** Task statement **
With pictures left out, write out exactly every line from the start of the data through the one that contains "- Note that".

____

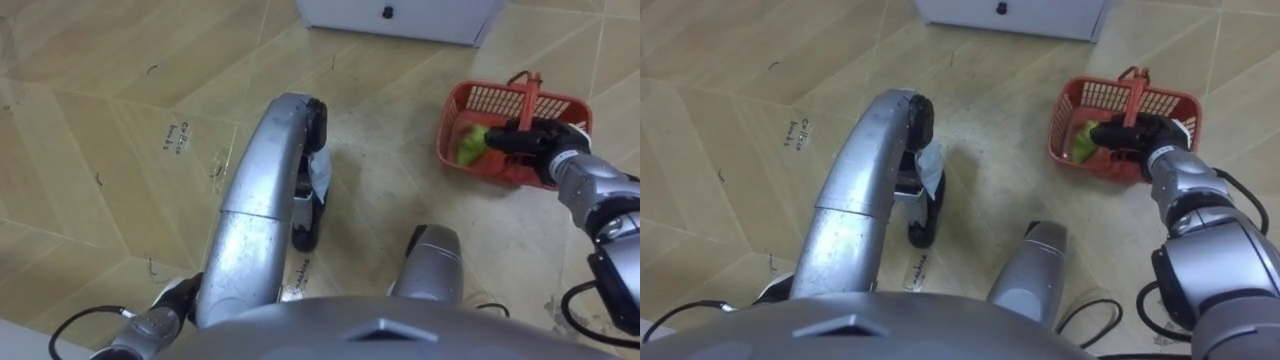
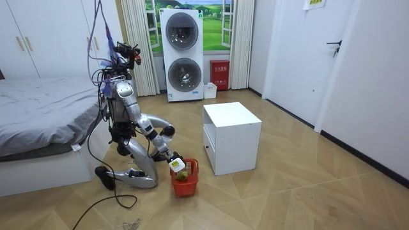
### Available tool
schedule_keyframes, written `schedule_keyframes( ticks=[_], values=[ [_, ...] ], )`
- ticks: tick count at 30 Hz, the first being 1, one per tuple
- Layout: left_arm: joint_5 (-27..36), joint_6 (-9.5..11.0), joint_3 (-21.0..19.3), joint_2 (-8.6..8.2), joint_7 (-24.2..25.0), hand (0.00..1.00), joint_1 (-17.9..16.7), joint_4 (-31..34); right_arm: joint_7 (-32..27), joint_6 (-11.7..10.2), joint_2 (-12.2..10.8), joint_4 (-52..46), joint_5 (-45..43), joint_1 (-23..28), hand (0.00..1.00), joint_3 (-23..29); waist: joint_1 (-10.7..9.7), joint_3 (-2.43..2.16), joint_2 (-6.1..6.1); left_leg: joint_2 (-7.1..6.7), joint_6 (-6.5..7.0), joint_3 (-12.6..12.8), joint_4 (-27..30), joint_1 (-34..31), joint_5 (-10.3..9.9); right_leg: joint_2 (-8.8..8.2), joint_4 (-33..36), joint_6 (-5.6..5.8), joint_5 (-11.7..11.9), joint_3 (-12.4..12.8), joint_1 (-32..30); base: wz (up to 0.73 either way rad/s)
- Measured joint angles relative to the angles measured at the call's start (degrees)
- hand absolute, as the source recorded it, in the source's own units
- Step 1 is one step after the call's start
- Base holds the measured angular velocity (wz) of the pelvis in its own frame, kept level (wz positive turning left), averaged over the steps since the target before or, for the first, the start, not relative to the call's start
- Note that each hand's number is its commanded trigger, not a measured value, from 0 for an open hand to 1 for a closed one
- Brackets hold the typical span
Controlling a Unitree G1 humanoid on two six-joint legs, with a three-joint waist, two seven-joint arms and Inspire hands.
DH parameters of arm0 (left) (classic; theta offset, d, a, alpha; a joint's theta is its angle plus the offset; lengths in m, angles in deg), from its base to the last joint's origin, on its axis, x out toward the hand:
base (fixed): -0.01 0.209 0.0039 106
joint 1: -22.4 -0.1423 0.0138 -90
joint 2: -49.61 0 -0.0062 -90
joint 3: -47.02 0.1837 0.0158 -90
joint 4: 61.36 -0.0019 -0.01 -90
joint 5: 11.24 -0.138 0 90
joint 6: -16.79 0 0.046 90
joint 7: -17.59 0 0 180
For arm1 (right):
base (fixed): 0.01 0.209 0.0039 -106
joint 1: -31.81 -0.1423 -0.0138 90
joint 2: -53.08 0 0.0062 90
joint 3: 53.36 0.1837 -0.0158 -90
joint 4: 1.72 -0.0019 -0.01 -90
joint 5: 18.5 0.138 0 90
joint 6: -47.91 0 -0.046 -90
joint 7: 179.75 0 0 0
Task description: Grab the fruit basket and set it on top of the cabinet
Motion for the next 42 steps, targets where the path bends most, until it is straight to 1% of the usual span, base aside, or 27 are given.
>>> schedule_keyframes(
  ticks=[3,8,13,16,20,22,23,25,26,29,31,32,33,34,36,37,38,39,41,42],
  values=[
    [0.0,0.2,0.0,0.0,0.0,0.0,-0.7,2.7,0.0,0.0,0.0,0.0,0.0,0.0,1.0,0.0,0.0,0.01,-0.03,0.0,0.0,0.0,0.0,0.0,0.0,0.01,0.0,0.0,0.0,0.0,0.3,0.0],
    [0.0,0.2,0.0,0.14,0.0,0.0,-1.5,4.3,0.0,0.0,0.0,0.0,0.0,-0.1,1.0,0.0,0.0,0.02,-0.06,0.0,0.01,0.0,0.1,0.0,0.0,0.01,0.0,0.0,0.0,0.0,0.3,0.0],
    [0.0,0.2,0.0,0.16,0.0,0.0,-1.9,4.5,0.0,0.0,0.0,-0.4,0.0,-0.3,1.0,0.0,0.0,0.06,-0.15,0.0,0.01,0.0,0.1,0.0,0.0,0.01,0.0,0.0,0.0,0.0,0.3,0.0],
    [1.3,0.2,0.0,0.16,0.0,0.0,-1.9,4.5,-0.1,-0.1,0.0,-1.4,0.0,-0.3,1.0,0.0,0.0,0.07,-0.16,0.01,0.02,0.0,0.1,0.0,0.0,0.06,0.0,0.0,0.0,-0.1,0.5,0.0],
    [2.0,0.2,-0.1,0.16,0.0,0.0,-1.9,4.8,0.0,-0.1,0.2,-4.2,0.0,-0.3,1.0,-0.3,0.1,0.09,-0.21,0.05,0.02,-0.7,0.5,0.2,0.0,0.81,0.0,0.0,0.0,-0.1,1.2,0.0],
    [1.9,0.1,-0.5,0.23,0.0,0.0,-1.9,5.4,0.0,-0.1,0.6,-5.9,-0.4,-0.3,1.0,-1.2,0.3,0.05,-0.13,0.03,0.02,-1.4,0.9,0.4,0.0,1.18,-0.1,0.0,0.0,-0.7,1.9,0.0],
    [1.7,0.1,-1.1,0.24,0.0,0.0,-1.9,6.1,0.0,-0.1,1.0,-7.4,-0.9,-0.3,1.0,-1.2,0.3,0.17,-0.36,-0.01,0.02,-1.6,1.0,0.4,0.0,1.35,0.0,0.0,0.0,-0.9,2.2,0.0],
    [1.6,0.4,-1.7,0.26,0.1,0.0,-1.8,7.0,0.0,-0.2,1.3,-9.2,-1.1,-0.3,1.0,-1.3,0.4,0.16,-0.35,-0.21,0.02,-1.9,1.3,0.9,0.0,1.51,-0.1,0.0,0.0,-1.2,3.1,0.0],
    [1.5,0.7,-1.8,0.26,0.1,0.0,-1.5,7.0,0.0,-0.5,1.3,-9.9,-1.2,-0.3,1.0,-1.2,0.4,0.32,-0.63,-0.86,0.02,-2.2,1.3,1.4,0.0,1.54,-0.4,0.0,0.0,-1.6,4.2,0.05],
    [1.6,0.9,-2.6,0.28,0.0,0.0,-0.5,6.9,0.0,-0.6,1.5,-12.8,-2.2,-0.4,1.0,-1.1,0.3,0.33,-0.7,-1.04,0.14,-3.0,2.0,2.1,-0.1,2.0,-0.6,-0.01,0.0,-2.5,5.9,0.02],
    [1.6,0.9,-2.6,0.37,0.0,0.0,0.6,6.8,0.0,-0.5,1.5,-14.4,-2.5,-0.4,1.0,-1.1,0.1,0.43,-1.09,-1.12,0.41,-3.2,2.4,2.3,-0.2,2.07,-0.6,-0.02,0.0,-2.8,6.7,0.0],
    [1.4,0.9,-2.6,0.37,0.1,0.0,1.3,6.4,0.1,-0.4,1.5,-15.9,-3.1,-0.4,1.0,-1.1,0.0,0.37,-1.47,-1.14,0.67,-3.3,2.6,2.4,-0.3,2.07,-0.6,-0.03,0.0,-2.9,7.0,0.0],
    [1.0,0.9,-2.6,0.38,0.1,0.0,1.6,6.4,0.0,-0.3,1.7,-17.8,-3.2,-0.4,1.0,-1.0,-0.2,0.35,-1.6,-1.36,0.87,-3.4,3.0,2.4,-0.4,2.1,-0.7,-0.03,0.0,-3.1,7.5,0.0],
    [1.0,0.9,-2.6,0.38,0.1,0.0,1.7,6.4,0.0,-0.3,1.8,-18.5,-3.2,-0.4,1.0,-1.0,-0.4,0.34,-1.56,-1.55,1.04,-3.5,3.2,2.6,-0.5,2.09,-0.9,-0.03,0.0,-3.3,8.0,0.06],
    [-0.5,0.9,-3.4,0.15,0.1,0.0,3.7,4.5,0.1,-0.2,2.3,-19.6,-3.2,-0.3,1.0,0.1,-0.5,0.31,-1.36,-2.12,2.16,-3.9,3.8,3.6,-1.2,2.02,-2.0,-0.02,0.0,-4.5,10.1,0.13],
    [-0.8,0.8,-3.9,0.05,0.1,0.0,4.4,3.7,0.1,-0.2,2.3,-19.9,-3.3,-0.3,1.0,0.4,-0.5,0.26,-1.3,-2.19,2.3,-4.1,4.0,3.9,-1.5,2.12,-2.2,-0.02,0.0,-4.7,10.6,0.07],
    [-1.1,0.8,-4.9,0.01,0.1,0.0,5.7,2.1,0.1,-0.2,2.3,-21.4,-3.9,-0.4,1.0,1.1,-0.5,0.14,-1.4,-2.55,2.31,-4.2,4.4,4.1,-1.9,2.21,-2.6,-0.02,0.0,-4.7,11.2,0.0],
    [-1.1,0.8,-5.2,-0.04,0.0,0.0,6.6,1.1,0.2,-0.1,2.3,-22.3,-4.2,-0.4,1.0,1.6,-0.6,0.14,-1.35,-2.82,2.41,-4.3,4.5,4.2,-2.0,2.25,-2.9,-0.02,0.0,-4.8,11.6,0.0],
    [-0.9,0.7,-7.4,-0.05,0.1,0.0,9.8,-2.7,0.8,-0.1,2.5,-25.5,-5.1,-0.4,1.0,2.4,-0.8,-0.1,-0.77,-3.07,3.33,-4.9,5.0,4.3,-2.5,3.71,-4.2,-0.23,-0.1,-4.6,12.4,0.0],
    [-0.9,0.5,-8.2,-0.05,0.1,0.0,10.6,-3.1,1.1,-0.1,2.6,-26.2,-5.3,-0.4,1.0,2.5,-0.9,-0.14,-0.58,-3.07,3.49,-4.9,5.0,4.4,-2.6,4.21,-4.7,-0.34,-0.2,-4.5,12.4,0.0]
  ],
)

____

** Result of this exercise **
### Available tool
schedule_keyframes, written `schedule_keyframes( ticks=[_], values=[ [_, ...] ], )`
- ticks: tick count at 30 Hz, the first being 1, one per tuple
- Layout: left_arm: joint_5 (-27..36), joint_6 (-9.5..11.0), joint_3 (-21.0..19.3), joint_2 (-8.6..8.2), joint_7 (-24.2..25.0), hand (0.00..1.00), joint_1 (-17.9..16.7), joint_4 (-31..34); right_arm: joint_7 (-32..27), joint_6 (-11.7..10.2), joint_2 (-12.2..10.8), joint_4 (-52..46), joint_5 (-45..43), joint_1 (-23..28), hand (0.00..1.00), joint_3 (-23..29); waist: joint_1 (-10.7..9.7), joint_3 (-2.43..2.16), joint_2 (-6.1..6.1); left_leg: joint_2 (-7.1..6.7), joint_6 (-6.5..7.0), joint_3 (-12.6..12.8), joint_4 (-27..30), joint_1 (-34..31), joint_5 (-10.3..9.9); right_leg: joint_2 (-8.8..8.2), joint_4 (-33..36), joint_6 (-5.6..5.8), joint_5 (-11.7..11.9), joint_3 (-12.4..12.8), joint_1 (-32..30); base: wz (up to 0.73 either way rad/s)
- Measured joint angles relative to the angles measured at the call's start (degrees)
- hand absolute, as the source recorded it, in the source's own units
- Step 1 is one step after the call's start
- Base holds the measured angular velocity (wz) of the pelvis in its own frame, kept level (wz positive turning left), averaged over the steps since the target before or, for the first, the start, not relative to the call's start
- Note that each hand's number is its commanded trigger, not a measured value, from 0 for an open hand to 1 for a closed one

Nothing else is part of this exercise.